Thursday, August 18, 2016

Buddha's Two Kinds of Gifts

Ajahn Chah: Merit beyond numbers

A popular practice in Thailand is to visit a temple and make merit (ทำบุญ / tum-boon in Thai). Thais take much comfort in the good results that they will receive from giving food, robes, and medicine to Buddhist monks, as seen in the current Khao Pansa (เข้าพรรษา) festivals, where temples are inundated with gifts. Of course, people don’t stop at giving just the four basic requisites to the monks, they will also offer candles, incense, toothbrushes, and just about anything else that they think the men in orange might need or want. It doesn’t always stop there, though. A monk at Wat Pah Nanachat here in Ubon Ratchathani told me that many laypeople even like to offer mobile phones to the monks – I didn’t know that enlightenment was available with a quick phone call nowadays!

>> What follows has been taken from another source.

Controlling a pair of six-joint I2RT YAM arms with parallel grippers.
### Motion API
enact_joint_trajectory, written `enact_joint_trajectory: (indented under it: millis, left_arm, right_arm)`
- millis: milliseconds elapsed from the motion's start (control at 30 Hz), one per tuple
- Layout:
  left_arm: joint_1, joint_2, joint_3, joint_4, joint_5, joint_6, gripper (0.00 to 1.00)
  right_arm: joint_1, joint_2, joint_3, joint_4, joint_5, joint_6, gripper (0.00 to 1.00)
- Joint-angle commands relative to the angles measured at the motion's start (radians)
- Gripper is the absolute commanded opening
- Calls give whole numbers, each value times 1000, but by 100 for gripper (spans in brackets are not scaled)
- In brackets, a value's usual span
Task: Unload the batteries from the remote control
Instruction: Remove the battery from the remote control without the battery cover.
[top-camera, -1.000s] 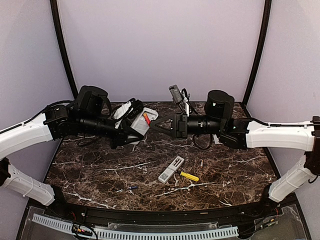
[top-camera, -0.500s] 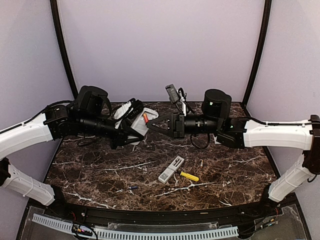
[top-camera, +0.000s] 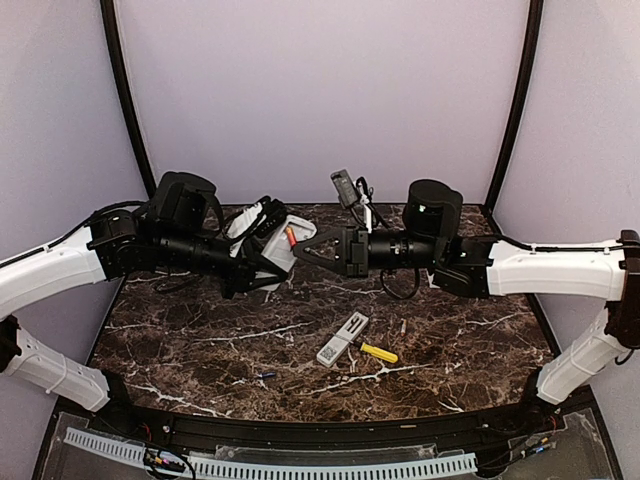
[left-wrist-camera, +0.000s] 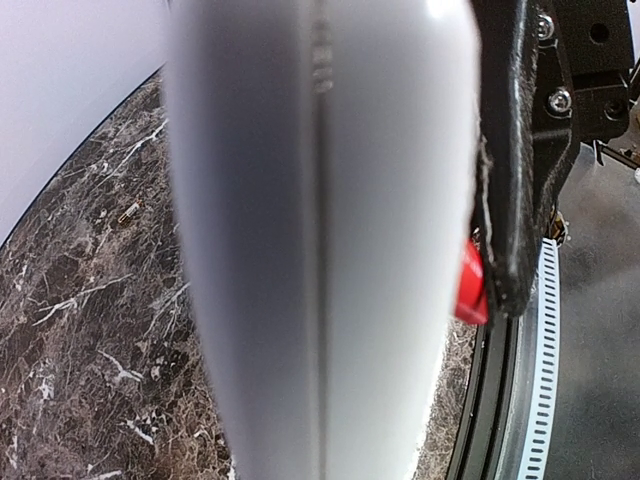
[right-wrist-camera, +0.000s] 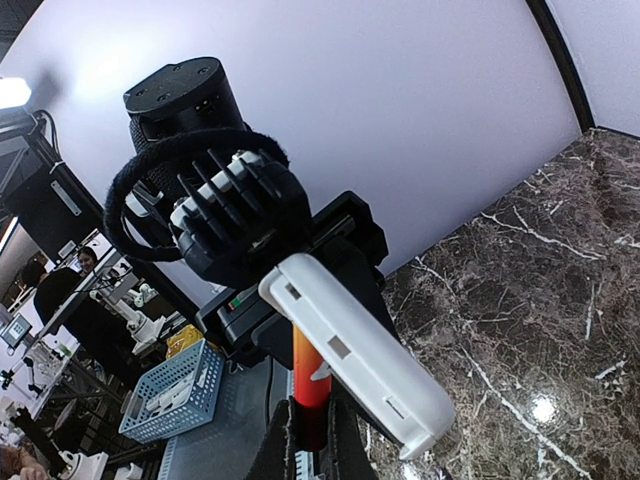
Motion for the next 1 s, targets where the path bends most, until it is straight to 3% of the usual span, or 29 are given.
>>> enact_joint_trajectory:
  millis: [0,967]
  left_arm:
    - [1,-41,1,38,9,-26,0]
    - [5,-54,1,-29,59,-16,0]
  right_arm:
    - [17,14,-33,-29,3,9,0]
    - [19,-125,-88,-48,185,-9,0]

All this isn’t to say that giving alms food and other stuff to monks is in any way ‘wrong’, it’s just that many (most?) Thai Buddhists seem to think that it’s all they need to do in their practice of the Buddha Dharma. And in this, they would be ‘wrong’! The Buddha taught that there are two kinds of gifts (dana) in this world. The first kind is what Buddhism calls amisadana, or material gifts, whilst the second kind is known as Dhammadana, or the gift of Truth. In the Pali Canon, he is quoted as saying:

“The gift of Dharma excels all other gifts.”
(Dhammapada, verse 354)

The highly-respected Thai monk Ajahn Chah was also somewhat doubtful of the long term benefits of giving material gifts to the monks when not backing up such action with actually practicing the Buddhist Way. After all, this kind of behavior is akin to singing God’s praises in a church on a Sunday, then being an absolute heathen the rest of the week. The venerable forest master questioned the ultimate merit to be found in visiting temples to pay homage to the Sangha (the monks’ order), but then not bothering to learn how to improve themselves in any way. He compared it to trying to dye a dirty, unwashed cloth: it’ll still retain all the dirt.

Ajahn Chah was concerned that people use the Dharma as a stopover point, flitting from temple to temple like a crazed bee, picking up the pollen of desire and dumping at the next flower, only to collect more ‘pollen’ there. People want to perform good works, in the hope that this will deliver good results for them in the future; they’re not concerned with giving up unwholesome acts, such as those refrained from in the five precepts.

This desire to receive future benefit from making merit is often geared towards material goals, rather than spiritual ones. Merit makers are all too often caught up in the desire to accrue more social status or wealth, but remain unconcerned with increasing the amount of kindness, compassion, and wisdom in their lives. Ajahn Chah taught that we can accrue merit whilst sat in our homes, if we practice according to the Dharma, developing wholesome mind states such as harmlessness, generosity, equanimity and mindfulness. He told merit-making visitors to Wat Nong Pah Pong that the highest form of merit is giving up that which is unwholesome: giving to the poor and to monks are good deeds, which will sow the seeds for future happiness, but if wrongdoing is not relinquished also, that happiness will be short-lived. 

As an interesting footnote, many merit-makers that visited the great ajahn would also request numbers from him, believing that as he was a highly-accomplished meditation master, Ajahn Chah could supply them with winning lottery numbers. He always refused to give his visitors any numbers, emphasizing that practicing the Buddha Dharma was the real way to achieve something good in this life. He never denied the existence of magic, but just felt that people’s focus should be on the true magic of Dharma. In a final twist of irony, after Ajahn Chah’s death, many local people in Ubon used the date of his demise as their lottery numbers – and they won! 

Going to a temple and making merit is a worthy endeavor, and one which I would never say people shouldn’t do, but if practiced in isolation, without following the Buddhist precepts or developing mindfulness and kindness, the merit made will be much less potent, and unable to counter the future effects of unwholesome action. To truly give the gift of Dharma doesn’t just mean teaching Buddhist ideas to others, nor paying for the publication of Dharma books, but in actually living those teachings day to day. This is the heart of the Buddhist path to Awakening.